• _What to work on_:
Copy the listing below line for line, starting at its first line and ending with the line that has "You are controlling" in it. Add nothing.

• _Available data_:
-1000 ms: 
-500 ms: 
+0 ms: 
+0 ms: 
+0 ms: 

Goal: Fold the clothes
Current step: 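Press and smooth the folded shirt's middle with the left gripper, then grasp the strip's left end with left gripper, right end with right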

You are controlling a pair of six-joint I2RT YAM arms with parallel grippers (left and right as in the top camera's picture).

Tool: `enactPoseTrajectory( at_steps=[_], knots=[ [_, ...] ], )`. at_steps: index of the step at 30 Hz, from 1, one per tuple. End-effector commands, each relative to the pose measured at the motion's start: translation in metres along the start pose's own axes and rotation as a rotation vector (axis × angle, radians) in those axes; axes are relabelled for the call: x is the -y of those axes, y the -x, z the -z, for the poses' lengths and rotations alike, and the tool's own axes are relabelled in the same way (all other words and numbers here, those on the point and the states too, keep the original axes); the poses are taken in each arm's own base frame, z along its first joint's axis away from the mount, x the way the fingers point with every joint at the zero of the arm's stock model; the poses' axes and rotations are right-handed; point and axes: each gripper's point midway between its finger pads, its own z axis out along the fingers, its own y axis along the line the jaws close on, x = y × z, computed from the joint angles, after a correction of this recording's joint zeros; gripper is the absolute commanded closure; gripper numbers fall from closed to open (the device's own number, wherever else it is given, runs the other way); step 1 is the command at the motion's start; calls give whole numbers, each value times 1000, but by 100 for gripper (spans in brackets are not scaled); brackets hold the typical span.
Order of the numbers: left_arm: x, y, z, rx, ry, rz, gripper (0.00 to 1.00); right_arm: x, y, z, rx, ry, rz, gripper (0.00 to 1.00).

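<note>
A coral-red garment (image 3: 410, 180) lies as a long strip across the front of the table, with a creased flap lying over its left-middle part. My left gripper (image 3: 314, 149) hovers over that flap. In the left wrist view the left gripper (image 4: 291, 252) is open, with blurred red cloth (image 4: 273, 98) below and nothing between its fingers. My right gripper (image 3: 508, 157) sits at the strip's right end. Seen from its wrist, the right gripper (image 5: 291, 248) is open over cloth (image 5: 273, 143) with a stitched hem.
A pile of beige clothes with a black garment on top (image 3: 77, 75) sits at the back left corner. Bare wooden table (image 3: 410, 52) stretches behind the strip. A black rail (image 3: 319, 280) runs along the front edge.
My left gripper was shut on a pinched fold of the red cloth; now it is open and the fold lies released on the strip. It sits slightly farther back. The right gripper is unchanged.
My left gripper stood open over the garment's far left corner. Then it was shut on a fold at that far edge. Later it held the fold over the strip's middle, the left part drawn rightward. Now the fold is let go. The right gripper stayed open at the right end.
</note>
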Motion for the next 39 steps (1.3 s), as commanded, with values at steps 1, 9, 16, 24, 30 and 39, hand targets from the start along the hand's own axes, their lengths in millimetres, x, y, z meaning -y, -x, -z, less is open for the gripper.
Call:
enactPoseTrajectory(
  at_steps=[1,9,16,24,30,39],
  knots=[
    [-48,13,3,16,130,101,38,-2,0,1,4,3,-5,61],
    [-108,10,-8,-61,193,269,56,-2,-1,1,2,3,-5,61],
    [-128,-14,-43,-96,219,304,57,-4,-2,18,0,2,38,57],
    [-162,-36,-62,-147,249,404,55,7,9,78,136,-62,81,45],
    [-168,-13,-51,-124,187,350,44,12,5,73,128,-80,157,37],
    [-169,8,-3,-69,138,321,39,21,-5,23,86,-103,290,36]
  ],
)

• _Exercise answer_:
-1000 ms: 
-500 ms: 
+0 ms: 
+0 ms: 
+0 ms: 

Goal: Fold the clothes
Current step: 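Press and smooth the folded shirt's middle with the left gripper, then grasp the strip's left end with left gripper, right end with right
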
You are controlling a pair of six-joint I2RT YAM arms with parallel grippers (left and right as in the top camera's picture).

Nothing else is needed to complete this exercise.